Here’s something strange, something I’ve learned. When you know you’re going to lose something unutterably dear to you, you try to believe that the love you’ve felt, the appreciation you’ve always hugged close, will count for something, will give comfort. “At least we never took anything for granted,” you say to yourself, trying to believe it. You hold your memories close, you treasure the person.
Then when the loss comes, you feel that all that assurance, all the past appreciation, doesn’t count any more. What about now? What about wanting to tell him something now, right now? About Avery’s school acceptance, a new dish I know he’d love to share with us, a first look at our new house. There is only sadness at the void.
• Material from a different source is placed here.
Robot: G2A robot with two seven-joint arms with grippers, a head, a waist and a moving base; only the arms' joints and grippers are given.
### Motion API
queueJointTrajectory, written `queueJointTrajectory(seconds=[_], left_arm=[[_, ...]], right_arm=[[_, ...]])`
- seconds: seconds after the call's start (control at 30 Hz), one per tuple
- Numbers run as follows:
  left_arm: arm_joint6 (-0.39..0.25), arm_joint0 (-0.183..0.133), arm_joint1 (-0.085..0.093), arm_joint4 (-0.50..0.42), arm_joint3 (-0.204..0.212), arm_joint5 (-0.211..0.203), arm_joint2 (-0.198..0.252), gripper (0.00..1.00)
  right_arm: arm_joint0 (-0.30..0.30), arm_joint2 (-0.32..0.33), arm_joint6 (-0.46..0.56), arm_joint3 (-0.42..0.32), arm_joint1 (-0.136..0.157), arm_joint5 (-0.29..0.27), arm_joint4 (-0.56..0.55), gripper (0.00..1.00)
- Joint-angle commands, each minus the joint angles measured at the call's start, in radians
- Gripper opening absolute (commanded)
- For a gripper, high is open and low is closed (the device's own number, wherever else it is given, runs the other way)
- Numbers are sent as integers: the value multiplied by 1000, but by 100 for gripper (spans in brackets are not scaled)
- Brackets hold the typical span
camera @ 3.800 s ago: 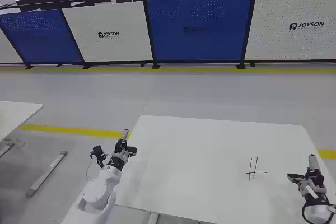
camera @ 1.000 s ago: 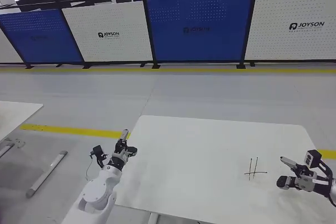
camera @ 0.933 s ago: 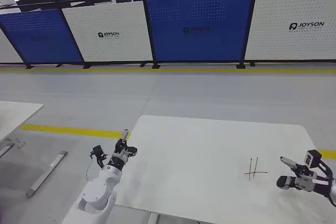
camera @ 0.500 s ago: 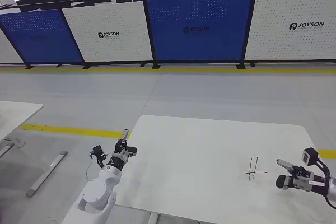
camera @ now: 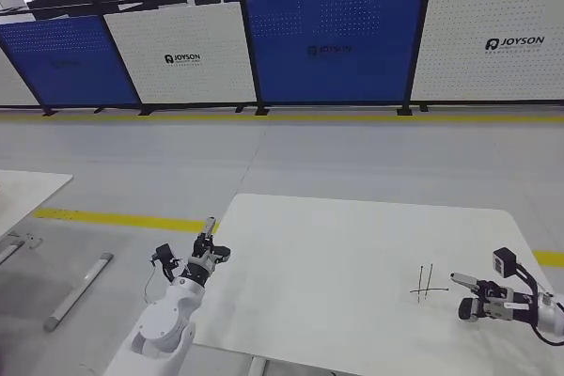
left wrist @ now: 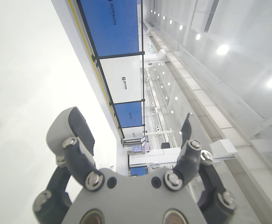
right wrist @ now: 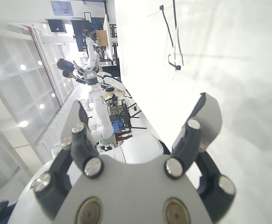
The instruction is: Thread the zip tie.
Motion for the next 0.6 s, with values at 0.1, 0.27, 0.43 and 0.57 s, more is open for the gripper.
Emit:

But what I’ve found this Christmas is that the memories DO help. The streets of SoHo were filled, yesterday, with images of John’s dad, his love of shopping, his careless disregard for how much a dress might cost at Morgane le Faye, if it looked beautiful on Avery. His joy in finding just the right extravagant bottle of Scotch for John (and a secret black sweater for me, most years). His shy pride at meeting our friends, seeing the cool new sculptures hanging on our wall, hearing me tell about teaching, John’s reports of exotic business trips, my trying out a new recipe that he’d later report was “a meal to kill for.” He was there, with us, all day yesterday, and never more so than at the “Nutcracker,” looking back over all the years of tiny Avery, right through the elegant teenager she was last night.
The memories really do help. They do.
Home we came, visions of snowy Sugarplum Fairies dancing in our heads. Christmas trees alight, our cozy house here to welcome us, a day of beloved friendships to pore over.
Twenty years. They couldn’t have been more full, which means great joys and great sorrows, putting down roots here, pulling them up and starting again, holding people close and saying goodbye, saying hello again, holding onto images from the past and knowing that yesterday will provide many more for the future.
A huge sigh of thanks for everyone we hold dear.